It’s not easy being real. Only a fool would tell you that it is. Being real means recognizing that life is tough. But it allows for the freedom for life to be great too.
Let me offer some suggestions. You might find these helpful, you might not. But I offer them to you with hope that one or some of them will be.
First, ask yourself the hard questions. Why am I here? Where am I going? What am I to do with my life? Who am I? Where do I belong? Only in asking those questions will you find answers. Here’s a hint. Don’t expect the answers to come in one sitting. You have to be aware, and self-aware, and situation aware of what is going on around you, to hear the answers.
B. Check out meditation, prayer, and devotional bible study. And I’m talking about the personal kind. If I want my lawnmower to run right, and I can’t get it to start, how silly is it to try again and again and again, to wait a day, and then try again. I mean, that’s what I do, but it won’t ever work. Why then, do so many unsatisfied people continue to try the same things, and then complain about how they get the same results? If I want my lawnmower working, I’d better take it to the shop, where they build lawnmowers. If I want my life fulfilled, shouldn’t I go to the Creator of Life, who probably knows a thing or two about what life is for?
First, B, this makes red then. Next try corporate participation. That is, try Sunday School, fellowship groups, and worship, Bible Studies, like on Wednesday night. You’d be surprised how much the discipline of being with other people, who may not think the same way you do, will keep you real, and keep you growing to be even more real.
Lastly, try an intimate relationship with one or a few people. You need soul mates to challenge you to learn to grow, to not stay stagnate, to not accept the normal. You can be real if you have relationships with a few people who will keep you honest at it.
In some ways, real people have the capacity to give that unreal people do not. If you can attain a certain sense of non-self centerdness, then you are free to truly give. Not that unreal people don’t give. They do. But usually it is in seeking some sense of self goal. The unreal give to show what great givers they are, or to further their cause. Unreal people give to get something back. Two churchgoers were sitting over lunch about 12.30 one Sunday afternoon. The one says, “You know, I didn’t get a thing out of the service today that I could carry home with me. Not in the sermon, not in the music, and not in the liturgy. I got nothing out of it.” The friend replied, “Perhaps you didn’t bring anything to put into it.”
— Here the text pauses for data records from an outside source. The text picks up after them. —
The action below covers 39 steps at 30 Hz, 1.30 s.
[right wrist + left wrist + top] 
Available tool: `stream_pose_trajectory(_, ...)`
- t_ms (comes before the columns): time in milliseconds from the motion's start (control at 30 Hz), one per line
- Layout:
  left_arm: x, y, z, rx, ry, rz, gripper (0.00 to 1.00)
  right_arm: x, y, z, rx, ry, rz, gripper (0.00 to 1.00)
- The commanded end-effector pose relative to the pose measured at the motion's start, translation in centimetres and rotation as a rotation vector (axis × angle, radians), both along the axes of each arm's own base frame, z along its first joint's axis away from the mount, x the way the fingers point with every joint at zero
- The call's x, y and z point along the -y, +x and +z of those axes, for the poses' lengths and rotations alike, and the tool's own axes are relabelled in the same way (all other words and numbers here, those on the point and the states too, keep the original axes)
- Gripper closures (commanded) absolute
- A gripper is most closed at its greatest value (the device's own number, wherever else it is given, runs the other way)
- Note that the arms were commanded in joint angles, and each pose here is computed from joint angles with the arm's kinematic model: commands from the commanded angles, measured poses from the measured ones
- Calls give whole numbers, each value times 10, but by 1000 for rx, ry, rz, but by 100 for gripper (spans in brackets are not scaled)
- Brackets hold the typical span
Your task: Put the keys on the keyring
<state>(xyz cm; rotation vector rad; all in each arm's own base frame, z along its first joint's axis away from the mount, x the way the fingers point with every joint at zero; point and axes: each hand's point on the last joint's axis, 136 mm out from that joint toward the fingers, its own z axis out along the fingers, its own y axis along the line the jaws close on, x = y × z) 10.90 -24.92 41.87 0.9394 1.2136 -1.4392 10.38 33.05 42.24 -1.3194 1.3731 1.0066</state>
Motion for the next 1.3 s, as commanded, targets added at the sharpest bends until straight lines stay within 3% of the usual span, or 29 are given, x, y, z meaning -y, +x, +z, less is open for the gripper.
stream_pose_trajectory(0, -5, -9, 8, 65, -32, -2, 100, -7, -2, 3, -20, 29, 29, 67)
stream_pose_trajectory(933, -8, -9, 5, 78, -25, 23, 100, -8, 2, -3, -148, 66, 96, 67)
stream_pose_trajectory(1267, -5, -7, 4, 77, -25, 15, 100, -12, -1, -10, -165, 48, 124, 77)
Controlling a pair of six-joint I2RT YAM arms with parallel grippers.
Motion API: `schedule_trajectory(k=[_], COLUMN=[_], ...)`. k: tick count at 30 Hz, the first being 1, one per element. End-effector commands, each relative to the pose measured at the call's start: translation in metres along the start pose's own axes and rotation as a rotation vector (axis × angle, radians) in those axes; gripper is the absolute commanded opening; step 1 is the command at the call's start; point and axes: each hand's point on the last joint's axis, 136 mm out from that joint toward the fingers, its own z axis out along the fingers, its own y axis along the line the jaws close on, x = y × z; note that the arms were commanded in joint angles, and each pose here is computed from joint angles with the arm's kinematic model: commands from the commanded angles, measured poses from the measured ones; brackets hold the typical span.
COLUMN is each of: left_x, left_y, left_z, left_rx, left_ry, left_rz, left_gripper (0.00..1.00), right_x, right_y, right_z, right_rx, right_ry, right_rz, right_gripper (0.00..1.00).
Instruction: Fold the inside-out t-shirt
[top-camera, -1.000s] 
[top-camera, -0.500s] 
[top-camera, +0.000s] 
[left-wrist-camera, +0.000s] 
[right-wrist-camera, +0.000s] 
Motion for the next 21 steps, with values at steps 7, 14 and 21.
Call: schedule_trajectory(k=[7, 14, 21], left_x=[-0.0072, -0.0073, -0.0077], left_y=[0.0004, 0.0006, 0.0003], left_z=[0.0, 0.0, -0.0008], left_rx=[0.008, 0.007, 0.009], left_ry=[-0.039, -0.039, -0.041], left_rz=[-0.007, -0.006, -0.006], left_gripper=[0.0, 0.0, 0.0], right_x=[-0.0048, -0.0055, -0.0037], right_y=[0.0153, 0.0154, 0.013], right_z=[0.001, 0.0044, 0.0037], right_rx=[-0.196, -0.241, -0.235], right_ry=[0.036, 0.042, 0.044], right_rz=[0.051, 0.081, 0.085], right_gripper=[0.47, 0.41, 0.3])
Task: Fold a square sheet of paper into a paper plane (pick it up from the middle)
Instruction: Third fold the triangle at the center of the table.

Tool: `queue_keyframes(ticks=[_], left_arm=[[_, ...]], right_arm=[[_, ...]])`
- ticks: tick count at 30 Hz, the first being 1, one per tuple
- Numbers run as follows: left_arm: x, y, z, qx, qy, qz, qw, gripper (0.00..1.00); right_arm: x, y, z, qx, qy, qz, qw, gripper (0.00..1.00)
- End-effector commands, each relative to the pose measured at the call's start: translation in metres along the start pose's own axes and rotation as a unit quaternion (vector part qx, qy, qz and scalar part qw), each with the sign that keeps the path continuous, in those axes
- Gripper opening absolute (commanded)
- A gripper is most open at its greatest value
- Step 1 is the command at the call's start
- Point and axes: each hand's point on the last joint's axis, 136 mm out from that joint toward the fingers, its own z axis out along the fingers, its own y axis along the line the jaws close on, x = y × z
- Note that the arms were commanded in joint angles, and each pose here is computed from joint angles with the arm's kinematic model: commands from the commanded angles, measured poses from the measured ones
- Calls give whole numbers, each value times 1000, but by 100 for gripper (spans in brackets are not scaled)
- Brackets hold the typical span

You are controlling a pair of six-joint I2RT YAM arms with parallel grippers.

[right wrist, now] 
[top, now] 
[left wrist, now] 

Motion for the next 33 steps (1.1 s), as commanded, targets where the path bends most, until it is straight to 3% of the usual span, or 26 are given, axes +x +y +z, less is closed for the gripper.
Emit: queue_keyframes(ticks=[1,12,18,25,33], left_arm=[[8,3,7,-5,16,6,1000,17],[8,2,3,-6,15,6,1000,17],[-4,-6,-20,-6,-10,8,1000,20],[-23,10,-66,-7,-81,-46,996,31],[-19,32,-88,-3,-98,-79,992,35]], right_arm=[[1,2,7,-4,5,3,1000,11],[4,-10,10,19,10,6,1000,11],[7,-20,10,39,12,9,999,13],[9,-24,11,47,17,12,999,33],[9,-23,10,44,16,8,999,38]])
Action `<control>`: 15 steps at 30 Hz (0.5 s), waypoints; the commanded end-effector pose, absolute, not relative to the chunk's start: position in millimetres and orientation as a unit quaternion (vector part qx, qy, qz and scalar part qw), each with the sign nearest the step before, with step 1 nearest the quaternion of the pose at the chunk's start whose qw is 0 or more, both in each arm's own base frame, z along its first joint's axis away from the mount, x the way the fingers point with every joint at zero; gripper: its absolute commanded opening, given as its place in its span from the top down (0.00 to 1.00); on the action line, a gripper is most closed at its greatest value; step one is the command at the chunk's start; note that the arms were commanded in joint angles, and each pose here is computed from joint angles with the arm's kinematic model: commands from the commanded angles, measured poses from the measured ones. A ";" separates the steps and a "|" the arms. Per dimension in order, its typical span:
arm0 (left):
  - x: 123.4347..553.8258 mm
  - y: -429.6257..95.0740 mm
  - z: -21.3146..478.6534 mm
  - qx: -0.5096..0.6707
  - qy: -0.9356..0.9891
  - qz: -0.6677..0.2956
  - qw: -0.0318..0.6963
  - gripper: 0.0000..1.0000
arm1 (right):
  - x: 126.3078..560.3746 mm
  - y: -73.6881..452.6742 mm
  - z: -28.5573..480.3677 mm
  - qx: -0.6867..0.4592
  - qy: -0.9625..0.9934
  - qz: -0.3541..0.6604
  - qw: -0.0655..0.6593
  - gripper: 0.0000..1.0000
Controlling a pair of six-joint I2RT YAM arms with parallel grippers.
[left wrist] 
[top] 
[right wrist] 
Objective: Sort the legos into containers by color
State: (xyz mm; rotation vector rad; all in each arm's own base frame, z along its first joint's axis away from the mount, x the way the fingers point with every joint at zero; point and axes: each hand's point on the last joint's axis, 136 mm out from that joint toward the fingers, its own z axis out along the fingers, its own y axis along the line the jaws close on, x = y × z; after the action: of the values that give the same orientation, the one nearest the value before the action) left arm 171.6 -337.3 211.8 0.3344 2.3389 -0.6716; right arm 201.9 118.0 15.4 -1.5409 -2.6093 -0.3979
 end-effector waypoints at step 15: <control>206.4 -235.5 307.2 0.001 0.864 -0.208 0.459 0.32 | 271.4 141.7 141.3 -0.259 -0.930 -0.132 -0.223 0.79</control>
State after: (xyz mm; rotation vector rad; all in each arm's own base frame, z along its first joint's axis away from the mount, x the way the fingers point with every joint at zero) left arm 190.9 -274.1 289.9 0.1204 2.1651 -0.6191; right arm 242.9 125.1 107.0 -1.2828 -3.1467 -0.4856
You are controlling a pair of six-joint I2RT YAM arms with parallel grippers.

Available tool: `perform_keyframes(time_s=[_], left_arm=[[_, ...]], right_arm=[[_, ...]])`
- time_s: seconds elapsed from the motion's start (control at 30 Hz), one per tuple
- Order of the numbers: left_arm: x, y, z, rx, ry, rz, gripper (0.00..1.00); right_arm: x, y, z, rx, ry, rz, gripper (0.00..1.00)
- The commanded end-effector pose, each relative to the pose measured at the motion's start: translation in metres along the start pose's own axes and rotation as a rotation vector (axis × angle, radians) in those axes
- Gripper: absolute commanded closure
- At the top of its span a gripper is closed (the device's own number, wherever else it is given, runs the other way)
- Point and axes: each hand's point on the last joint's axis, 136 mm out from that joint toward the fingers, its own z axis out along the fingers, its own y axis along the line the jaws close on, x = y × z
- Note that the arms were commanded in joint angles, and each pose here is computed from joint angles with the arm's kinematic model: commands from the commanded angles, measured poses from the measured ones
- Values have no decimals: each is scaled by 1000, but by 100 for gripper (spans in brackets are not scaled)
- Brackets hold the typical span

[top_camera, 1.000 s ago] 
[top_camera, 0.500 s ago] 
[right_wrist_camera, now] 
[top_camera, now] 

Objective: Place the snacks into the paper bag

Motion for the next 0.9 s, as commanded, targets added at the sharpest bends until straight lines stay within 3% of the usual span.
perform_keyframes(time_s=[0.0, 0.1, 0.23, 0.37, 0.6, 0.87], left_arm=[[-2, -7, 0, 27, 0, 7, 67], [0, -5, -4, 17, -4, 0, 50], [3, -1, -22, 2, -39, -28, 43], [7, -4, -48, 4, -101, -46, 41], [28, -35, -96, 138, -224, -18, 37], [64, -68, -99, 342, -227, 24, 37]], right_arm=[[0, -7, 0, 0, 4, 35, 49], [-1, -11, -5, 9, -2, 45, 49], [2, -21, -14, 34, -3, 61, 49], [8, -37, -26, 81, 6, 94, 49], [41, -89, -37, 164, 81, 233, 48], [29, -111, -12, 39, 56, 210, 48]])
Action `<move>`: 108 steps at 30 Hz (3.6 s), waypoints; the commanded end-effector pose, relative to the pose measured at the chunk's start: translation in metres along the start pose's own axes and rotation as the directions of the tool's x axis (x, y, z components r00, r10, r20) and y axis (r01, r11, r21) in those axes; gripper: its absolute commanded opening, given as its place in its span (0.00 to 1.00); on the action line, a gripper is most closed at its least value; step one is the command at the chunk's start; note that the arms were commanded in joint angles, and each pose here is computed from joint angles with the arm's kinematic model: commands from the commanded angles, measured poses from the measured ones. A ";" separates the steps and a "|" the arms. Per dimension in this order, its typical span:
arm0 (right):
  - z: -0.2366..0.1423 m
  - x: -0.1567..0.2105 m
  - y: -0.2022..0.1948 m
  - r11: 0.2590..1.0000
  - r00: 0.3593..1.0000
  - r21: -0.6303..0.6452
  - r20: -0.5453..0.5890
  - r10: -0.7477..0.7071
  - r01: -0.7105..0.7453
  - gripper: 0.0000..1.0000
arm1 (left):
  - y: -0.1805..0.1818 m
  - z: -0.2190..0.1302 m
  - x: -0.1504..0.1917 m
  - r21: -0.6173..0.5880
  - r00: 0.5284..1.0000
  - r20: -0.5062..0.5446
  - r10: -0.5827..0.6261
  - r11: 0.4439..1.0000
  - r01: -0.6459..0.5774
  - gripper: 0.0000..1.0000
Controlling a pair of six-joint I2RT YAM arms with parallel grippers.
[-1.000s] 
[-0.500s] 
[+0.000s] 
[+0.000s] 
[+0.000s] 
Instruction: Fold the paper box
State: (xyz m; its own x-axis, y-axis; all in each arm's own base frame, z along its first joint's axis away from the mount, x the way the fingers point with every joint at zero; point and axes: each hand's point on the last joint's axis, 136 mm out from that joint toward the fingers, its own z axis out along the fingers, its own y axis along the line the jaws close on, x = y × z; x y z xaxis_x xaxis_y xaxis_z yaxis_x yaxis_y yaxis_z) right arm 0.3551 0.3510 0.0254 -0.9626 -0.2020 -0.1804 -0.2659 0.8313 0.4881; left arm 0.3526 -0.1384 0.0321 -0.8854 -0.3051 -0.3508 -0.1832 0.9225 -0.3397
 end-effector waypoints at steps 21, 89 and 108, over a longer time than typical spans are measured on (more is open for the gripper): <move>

Real people know that giving is its own reward, not a means to an end.
Real people are aware. Real people live in the freedom offered in God’s grace. Real people know who they are, and whose they are. From that knowledge, real people find confidence, courage, and conviction for living above the fog of conformity and fear. Let it be so for us all. Amen.
i This Series is based on the book by G. Don Gilmore, The Freedom to Fail: Life above the fog of conformity and fear. 1966, Fleming H. Revell Company, Westwood New Jersey.
ii Gilmore, p. 29.
iii Gilmore, p. 39.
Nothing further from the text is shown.